Skip the pictures and repeat each line of the data exactly.
○ ○ ○
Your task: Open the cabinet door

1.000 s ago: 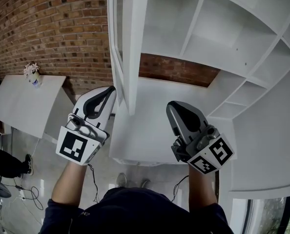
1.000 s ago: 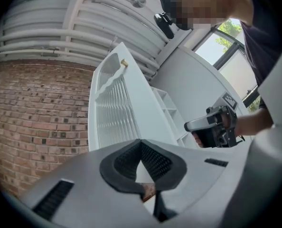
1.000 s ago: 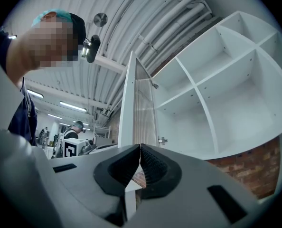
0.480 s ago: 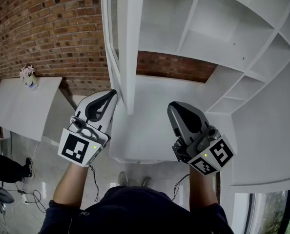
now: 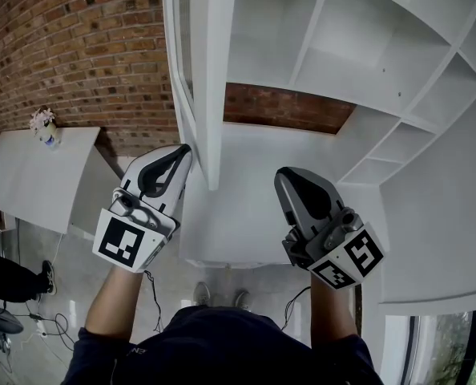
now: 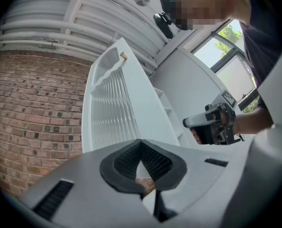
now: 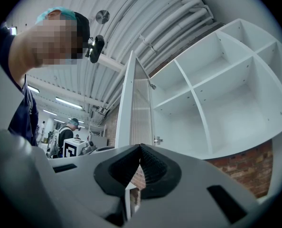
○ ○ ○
> _Result of the exercise_
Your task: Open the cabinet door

1.000 s ago: 
1.000 s ago: 
1.000 s ago: 
0.480 s ago: 
now: 
now: 
now: 

There is nothing more to the output.